Stealing Hyperparameters in Machine Learning

TL;DR

This paper introduces hyperparameter stealing attacks that can accurately extract hyperparameters from various machine learning models, highlighting the need for new defenses to protect model confidentiality.

Contribution

It presents novel attack methods for stealing hyperparameters across multiple algorithms, both theoretically and empirically evaluated.

Findings

Attacks successfully steal hyperparameters from models like SVMs and neural networks.

Empirical evaluation on Amazon ML demonstrates high accuracy of attacks.
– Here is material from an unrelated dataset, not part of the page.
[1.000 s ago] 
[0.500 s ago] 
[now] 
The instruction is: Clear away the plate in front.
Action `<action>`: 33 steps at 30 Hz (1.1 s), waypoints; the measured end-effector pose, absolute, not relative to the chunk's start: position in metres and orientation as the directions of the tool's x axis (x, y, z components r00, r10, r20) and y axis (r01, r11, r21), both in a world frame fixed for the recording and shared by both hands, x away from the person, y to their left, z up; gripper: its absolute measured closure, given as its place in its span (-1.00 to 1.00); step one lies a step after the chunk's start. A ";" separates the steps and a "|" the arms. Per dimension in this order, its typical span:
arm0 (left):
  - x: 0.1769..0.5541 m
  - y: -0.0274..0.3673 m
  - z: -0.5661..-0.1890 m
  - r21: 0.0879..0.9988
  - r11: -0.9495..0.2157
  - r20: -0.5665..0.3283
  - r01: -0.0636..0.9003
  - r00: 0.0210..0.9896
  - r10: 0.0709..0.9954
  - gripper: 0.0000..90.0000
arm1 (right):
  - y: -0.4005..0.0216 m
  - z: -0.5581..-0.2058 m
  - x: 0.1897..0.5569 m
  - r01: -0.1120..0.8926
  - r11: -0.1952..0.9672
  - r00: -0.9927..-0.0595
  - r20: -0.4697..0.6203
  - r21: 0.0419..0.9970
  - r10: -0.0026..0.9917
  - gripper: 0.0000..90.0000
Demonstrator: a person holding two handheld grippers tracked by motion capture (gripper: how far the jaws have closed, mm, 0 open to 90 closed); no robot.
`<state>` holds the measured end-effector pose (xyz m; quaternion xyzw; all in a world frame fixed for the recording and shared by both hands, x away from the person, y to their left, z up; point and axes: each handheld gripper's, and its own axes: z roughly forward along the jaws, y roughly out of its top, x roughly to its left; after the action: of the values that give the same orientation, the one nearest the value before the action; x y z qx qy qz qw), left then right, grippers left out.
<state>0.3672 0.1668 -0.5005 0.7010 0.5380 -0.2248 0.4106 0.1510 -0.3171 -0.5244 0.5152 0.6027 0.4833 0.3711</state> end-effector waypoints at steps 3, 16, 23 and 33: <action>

Countermeasures are studied, revealing vulnerabilities in current defenses.

Abstract

Hyperparameters are critical in machine learning, as different hyperparameters often result in models with significantly different performance. Hyperparameters may be deemed confidential because of their commercial value and the confidentiality of the proprietary algorithms that the learner uses to learn them. In this work, we propose attacks on stealing the hyperparameters that are learned by a learner. We call our attacks hyperparameter stealing attacks. Our attacks are applicable to a variety of popular machine learning algorithms such as ridge regression, logistic regression, support vector machine, and neural network. We evaluate the effectiveness of our attacks both theoretically and empirically. For instance, we evaluate our attacks on Amazon Machine Learning. Our results demonstrate that our attacks can accurately steal hyperparameters. We also study countermeasures. Our results highlight the need for new defenses against our hyperparameter stealing attacks for certain machine learning algorithms.